Dwóch mężczyzn ma poważne kłopoty przez kradzież alkoholu. Jeden z nich ma odpowiadać nie tylko za to.
Do tych kradzieży doszło w piątek w sklepach w Parczewie i Radzyniu Podlaskim. – Dwaj mieszkańcy Białej Podlaskiej, 32-latek i o rok starszy jego kolega wybrali się do jednego z supermarketów w Parczewie. Mieli ukraść z niego alkohol. Kiedy swoje zamierzanie zrealizowali, rozochoceni łatwością realizacji planu, postanowili w tym samym celu przyjechać do Radzynia Podlaskiego – relacjonuje sprawę policja.
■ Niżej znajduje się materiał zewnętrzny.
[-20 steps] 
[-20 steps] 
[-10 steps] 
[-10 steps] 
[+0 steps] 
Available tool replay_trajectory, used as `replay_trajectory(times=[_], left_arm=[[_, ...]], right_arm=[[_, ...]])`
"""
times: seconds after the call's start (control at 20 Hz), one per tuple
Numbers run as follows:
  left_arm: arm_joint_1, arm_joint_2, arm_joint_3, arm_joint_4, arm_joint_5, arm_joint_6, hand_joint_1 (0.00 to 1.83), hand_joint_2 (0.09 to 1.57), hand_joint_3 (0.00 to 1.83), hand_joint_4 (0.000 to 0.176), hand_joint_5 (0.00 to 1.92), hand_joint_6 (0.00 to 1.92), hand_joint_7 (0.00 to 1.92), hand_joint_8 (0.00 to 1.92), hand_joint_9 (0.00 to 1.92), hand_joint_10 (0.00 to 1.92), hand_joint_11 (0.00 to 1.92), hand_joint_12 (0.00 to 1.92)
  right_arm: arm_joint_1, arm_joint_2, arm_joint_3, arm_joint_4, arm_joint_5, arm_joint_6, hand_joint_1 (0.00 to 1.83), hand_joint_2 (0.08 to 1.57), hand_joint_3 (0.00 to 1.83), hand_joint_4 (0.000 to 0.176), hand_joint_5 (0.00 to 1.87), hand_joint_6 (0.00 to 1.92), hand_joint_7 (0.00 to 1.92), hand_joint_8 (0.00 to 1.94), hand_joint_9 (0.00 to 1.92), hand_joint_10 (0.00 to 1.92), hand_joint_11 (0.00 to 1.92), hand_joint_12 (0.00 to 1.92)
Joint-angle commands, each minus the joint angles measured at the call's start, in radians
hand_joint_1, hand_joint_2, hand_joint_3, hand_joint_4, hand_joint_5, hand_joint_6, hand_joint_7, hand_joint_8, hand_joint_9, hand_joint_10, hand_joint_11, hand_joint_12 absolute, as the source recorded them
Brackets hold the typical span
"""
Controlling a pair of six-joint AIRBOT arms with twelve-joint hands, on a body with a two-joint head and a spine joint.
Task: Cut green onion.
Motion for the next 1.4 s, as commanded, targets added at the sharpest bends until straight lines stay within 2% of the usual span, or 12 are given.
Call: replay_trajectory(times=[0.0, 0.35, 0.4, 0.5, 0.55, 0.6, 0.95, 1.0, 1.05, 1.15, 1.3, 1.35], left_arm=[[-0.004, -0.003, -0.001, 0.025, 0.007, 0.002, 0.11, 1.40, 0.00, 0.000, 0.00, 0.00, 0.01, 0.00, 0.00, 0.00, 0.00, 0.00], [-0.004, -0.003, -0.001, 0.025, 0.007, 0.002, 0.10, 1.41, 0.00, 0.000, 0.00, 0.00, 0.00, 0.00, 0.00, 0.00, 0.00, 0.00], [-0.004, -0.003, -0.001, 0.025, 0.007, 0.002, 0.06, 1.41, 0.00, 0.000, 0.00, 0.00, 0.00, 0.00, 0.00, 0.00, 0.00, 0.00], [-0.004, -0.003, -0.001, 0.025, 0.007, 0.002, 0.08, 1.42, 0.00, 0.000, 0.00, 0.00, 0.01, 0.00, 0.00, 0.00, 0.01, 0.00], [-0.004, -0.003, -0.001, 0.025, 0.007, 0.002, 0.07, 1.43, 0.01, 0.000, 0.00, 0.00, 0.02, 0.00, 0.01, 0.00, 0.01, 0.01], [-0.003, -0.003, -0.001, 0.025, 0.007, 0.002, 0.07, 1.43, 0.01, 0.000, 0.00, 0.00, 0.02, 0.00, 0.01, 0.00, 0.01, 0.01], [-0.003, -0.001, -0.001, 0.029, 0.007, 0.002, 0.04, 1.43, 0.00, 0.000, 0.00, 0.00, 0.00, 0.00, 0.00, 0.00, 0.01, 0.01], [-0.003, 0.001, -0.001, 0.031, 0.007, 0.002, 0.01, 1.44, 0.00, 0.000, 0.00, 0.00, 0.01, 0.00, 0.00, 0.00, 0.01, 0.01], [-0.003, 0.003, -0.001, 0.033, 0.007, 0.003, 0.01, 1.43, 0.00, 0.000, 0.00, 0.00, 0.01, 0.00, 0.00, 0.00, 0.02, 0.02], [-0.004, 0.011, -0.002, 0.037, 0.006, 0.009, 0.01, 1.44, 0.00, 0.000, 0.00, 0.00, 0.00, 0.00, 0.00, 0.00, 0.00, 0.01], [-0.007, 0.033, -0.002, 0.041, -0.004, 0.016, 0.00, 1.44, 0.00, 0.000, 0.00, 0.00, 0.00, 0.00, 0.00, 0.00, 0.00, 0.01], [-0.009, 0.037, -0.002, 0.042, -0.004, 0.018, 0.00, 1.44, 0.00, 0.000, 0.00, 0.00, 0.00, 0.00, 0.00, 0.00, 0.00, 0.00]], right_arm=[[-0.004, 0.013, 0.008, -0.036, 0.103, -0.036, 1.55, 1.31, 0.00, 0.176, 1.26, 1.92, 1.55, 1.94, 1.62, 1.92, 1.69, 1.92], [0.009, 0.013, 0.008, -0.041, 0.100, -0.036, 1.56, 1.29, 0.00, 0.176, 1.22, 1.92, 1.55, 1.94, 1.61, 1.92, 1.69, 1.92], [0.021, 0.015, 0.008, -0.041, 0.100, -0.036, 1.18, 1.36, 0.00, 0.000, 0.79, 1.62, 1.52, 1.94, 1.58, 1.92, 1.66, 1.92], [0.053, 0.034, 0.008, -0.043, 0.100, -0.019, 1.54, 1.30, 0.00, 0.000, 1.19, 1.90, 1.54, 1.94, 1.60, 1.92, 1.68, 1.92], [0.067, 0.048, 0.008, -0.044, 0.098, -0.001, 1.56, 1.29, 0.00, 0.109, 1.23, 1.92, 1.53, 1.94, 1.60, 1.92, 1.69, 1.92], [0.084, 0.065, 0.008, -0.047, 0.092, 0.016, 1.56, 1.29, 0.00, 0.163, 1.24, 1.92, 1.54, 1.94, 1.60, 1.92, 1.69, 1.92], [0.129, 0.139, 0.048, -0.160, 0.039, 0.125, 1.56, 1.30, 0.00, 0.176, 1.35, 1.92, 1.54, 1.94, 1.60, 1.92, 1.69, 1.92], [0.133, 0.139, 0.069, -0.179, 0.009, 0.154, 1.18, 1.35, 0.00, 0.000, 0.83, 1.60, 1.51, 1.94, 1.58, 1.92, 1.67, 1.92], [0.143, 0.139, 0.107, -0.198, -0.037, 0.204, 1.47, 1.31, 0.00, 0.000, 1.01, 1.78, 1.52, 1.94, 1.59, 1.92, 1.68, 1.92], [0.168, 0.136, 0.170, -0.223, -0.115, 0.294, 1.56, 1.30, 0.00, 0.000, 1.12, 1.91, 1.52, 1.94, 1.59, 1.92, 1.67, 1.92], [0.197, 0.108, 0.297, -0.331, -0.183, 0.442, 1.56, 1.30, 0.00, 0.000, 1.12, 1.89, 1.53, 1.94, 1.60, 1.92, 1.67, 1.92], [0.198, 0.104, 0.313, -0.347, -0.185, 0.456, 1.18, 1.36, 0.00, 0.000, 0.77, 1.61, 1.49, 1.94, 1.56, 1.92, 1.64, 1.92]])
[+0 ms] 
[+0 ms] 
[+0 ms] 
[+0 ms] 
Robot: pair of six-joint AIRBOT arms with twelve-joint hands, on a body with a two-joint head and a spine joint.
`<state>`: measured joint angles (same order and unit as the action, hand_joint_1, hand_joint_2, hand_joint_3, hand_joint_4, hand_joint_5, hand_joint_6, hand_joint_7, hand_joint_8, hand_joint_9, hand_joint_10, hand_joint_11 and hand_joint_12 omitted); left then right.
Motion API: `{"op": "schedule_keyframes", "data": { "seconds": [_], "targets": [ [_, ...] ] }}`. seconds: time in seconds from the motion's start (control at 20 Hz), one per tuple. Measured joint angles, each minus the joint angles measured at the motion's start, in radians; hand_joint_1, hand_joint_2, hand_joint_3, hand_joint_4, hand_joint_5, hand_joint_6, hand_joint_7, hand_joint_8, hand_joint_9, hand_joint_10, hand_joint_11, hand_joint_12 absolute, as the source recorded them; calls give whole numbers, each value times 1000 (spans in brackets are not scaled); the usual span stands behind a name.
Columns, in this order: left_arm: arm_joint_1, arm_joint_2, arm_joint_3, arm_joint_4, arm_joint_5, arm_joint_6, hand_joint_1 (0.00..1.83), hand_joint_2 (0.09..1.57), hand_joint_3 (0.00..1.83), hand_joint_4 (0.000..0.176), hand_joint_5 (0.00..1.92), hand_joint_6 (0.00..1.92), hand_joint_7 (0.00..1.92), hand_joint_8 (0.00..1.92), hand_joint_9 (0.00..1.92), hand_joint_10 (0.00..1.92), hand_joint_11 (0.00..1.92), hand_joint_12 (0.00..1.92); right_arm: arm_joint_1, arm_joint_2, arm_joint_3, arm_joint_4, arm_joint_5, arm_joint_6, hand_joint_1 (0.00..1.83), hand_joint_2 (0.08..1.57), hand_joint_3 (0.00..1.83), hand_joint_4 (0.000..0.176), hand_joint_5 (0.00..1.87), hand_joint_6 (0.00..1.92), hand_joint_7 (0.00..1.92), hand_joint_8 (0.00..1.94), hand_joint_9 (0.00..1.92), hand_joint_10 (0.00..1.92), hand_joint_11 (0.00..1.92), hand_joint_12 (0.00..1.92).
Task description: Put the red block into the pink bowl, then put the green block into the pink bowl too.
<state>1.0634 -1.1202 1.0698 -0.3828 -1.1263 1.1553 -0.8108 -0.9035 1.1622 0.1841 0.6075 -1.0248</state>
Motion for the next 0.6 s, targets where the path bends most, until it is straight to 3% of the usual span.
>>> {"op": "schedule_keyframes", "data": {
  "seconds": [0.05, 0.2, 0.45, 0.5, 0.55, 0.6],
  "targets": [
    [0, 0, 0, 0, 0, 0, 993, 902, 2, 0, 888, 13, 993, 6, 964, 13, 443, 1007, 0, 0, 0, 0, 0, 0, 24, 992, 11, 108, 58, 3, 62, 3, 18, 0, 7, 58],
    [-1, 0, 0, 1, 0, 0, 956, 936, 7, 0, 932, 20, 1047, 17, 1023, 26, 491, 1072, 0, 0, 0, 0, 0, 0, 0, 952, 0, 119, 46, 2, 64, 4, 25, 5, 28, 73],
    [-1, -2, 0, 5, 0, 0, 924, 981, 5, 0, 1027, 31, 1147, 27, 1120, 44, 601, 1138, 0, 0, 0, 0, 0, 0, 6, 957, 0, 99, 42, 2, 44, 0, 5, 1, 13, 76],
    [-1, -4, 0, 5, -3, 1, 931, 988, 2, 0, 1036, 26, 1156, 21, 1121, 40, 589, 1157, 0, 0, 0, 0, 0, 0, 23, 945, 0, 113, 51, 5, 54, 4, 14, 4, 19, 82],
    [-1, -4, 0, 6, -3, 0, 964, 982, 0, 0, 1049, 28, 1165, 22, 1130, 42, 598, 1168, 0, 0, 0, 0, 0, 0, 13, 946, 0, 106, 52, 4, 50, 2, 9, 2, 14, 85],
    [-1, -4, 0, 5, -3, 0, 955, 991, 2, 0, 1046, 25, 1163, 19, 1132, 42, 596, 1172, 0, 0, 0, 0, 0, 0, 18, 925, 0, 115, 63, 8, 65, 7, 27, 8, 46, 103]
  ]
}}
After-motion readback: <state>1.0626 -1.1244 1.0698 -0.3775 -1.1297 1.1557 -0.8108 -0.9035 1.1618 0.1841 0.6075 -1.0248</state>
Udało im się okraść jeden z supermarketów, ale na tym nie koniec, bo namierzyli kolejny sklep. Ich celem były butelki z markowym alkoholem.
– Złodziejski plan szedł po ich myśli do momentu, kiedy przy wyjściu ze sklepu na ich drodze stanął pracownik ochrony, który uniemożliwił im ucieczkę. O całym zajściu powiadomił mundurowych – dodają policjanci.
Okazało się, że ze sklepów wynieśli towar warty ponad 1,7 tys. zł. Mężczyźni zostali zatrzymani i przedstawiono im zarzuty. Ale 33-latek będzie odpowiadał nie tylko za to. Ma też stanąć przed sądem za posiadanie marihuany, amfetaminy i mefedronu.
– Zgodnie z obowiązującymi przepisami kradzież zagrożona jest karą do 5 lat pozbawienia wolności. Za posiadanie środków odurzających przewidziana jest kara pozbawienia wolności do lat 3 – informuje policja.